Folks, models are not based on “it gon’ snow” or “it not gon snow” or if Chris Bailey had his favorite breakfast in the morning. Even today, weather models are much better at predicting weather than even five years ago. I bet some of you old farts remember back when the “Weather Girl” placed “stickers” on the weather map to indicate where the country would be sunny and where it would be raining. We now have the technology to model, in three dimensions, in real time, the shape, size, and power of a storm as it is traveling across the land.

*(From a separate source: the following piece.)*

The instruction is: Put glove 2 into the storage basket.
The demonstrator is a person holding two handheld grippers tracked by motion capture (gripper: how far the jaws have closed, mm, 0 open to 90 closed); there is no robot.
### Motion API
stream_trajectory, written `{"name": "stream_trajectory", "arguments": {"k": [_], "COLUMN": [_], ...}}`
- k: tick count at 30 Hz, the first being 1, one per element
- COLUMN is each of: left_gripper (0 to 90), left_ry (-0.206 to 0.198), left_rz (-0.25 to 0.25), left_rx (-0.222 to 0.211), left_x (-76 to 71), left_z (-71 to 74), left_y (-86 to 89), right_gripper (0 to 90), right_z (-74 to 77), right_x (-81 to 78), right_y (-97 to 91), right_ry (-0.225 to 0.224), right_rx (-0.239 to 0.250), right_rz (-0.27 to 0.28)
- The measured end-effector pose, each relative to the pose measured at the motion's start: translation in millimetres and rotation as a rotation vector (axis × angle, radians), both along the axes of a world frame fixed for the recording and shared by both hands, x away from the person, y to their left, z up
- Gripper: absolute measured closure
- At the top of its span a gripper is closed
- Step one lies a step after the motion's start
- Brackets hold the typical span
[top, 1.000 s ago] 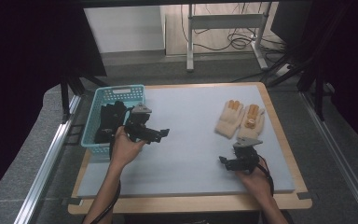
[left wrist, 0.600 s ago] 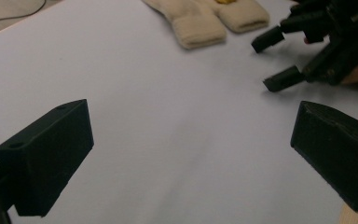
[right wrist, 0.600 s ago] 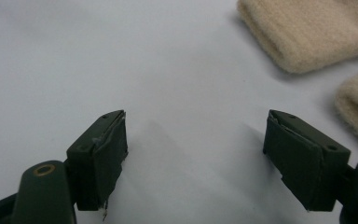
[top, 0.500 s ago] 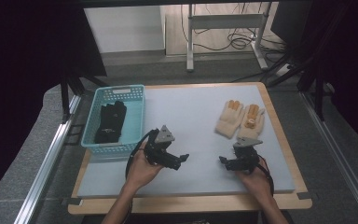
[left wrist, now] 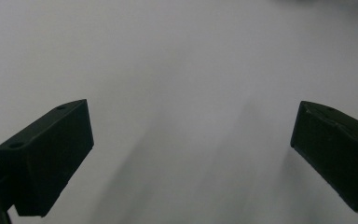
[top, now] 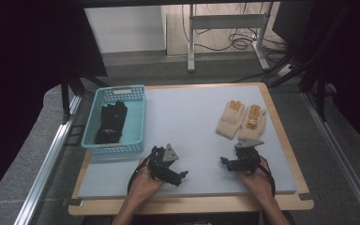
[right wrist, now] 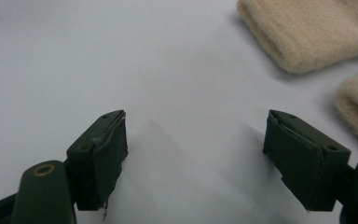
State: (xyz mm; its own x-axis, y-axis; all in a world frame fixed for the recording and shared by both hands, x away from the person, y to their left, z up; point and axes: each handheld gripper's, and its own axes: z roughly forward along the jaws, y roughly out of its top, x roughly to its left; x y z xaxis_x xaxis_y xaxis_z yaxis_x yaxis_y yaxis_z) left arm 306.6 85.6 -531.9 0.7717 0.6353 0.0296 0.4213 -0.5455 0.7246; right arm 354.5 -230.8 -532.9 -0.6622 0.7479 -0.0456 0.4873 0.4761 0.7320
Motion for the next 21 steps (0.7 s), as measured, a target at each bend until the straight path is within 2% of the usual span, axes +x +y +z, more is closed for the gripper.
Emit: {"name": "stream_trajectory", "arguments": {"k": [4, 6, 8, 10, 16, 21], "left_gripper": [0.0, 0.0, 0.0, 0.0, 0.4, 0.4], "left_ry": [0.024, 0.053, 0.056, 0.083, 0.078, 0.078], "left_rz": [0.028, 0.041, 0.056, 0.064, 0.066, 0.066], "left_rx": [0.033, -0.002, 0.001, -0.018, -0.008, -0.006], "left_x": [1.6, 4.4, 6.5, 9.5, 8.9, 8.9], "left_z": [-12.8, -14.2, -14.5, -15.1, -15.4, -15.5], "left_y": [4.9, 8.7, 10.4, 12.5, 11.6, 11.6], "right_gripper": [21.0, 21.0, 21.0, 21.0, 21.5, 22.7], "right_z": [0.0, 0.0, 0.0, 0.0, 0.6, 1.8], "right_x": [0.0, 0.0, 0.0, 0.0, 0.3, 1.9], "right_y": [0.0, 0.0, 0.1, -0.1, -1.0, -4.8], "right_ry": [0.000, 0.000, 0.000, 0.001, 0.007, 0.027], "right_rx": [0.001, 0.001, 0.000, 0.002, 0.007, 0.045], "right_rz": [0.000, 0.000, 0.000, 0.000, -0.002, -0.007]}}
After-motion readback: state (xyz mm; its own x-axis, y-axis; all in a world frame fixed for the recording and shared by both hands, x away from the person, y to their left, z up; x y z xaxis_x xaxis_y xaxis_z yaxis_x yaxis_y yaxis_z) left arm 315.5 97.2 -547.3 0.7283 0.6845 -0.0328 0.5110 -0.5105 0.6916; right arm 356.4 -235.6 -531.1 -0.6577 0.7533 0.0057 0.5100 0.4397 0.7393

These models are built on the data of previous weather systems, and these models are being refined each day, each hour, each minute, and each second that new data is added to the model’s tables of values.
I know that it is fun to sit back, look at the models that Chris provides, and act like you are arm-chair meteorologists. However, at the end of the day, your “accurate estimation” of what will happen is insignificant to individuals who read the models as career. If any of you truly consider yourself gifted in “reading, understanding, and predicting” from weather models, then Chris Bailey would be considered the Albert Einstein of the room while you are simply a pretender. Bottom line, there is a reason that some Oceanic and Atmospheric Scientists are making around $750,000 a year while you are at home drawing your Gubmint Check hoping for snow so that it shuts down an entire community so that people who depend on work cannot even go out and make an honest day of living. This is why some of you are pulling in about $22,000 per year complaining every single time that the models do not call for snow.
Let the rain go away! We do not want floods! We do not want the creeks a risin’. We do not want icky, muddy ground! Nooooooo. Bring on the BIG SNOW so that people without four-wheeled drive vehicles cannot even leave the driveway. Go ahead. Keep calling for the big one while you simultaneously call for the noose of Chris Bailey. I love this place, but I have not seen this much whining, complaining, and eye rolling over the lack of snow since the Presidential Election of 2016.